§ Exercise
Retrieve every line from the records in which the word "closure" occurs.

§ Task inputs

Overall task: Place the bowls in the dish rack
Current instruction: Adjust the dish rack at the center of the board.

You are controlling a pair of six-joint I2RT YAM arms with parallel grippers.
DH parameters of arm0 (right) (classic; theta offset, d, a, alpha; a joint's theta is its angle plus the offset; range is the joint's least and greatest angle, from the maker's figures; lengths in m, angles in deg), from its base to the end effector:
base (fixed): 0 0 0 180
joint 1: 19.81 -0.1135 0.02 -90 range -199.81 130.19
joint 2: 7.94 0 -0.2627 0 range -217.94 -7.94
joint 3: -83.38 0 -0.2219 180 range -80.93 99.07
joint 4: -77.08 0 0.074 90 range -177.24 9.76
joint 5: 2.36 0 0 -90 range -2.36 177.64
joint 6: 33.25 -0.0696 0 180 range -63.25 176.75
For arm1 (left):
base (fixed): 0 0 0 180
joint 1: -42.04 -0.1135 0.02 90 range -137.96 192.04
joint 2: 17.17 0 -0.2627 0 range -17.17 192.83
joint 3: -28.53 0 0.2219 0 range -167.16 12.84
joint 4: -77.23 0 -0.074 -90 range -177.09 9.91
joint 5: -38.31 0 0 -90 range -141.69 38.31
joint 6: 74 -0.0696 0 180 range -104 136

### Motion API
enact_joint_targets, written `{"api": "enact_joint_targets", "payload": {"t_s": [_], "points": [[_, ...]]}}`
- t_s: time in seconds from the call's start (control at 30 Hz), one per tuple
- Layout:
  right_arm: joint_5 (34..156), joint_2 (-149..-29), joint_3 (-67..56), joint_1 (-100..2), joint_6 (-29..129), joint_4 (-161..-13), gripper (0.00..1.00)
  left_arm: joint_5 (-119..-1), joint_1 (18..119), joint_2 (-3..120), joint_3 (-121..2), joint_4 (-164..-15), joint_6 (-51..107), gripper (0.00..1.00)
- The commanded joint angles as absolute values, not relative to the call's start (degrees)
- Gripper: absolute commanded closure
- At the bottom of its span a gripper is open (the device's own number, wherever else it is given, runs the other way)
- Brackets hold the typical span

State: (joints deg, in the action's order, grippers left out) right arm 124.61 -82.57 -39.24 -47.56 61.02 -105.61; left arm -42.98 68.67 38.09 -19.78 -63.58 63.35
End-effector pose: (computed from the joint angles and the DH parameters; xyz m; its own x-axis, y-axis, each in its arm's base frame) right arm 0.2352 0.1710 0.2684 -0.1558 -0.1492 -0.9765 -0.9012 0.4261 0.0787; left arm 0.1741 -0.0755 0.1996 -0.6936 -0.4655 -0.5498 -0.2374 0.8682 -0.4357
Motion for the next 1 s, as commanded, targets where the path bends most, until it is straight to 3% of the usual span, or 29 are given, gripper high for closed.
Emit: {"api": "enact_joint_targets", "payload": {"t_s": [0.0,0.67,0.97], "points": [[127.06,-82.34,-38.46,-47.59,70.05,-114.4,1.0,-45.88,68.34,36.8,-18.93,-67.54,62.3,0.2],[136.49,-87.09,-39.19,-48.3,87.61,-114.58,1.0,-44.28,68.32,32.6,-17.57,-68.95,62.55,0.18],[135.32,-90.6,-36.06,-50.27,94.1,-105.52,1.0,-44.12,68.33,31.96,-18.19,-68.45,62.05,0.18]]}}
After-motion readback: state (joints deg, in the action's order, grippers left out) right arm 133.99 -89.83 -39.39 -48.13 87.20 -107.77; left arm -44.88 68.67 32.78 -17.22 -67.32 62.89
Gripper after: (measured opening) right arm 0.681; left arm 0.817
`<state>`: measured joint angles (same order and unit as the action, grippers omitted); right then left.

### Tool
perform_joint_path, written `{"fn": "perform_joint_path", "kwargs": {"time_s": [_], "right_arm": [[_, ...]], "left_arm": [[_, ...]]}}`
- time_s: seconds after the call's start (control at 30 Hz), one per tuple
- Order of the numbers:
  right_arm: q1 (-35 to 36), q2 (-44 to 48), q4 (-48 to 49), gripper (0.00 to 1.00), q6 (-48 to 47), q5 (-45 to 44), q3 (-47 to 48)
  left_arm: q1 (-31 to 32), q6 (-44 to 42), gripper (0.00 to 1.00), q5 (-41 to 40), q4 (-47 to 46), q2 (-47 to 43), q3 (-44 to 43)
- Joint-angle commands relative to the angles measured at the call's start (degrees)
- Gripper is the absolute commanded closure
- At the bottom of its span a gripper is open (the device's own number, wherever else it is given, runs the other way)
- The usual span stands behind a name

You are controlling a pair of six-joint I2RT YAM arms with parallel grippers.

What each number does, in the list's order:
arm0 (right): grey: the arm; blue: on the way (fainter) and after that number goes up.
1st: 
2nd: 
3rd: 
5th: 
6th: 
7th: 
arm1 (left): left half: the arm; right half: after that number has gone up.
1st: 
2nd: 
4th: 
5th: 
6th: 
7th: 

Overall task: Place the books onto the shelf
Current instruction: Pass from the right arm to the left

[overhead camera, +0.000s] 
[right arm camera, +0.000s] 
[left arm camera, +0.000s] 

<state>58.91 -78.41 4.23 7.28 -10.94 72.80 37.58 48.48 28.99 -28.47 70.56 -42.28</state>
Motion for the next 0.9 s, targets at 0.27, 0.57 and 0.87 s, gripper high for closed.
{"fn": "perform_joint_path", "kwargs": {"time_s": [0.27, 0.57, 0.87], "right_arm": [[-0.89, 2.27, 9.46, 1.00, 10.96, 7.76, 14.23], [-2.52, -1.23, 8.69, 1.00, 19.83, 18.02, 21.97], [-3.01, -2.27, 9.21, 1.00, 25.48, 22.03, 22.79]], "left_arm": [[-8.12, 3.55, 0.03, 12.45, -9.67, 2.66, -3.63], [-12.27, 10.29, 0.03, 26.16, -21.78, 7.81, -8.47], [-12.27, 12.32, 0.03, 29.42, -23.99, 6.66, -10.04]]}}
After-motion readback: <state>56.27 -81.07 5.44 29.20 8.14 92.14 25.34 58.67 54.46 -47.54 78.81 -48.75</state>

§ Completed exercise
- Gripper: absolute commanded closure
- Gripper is the absolute commanded closure

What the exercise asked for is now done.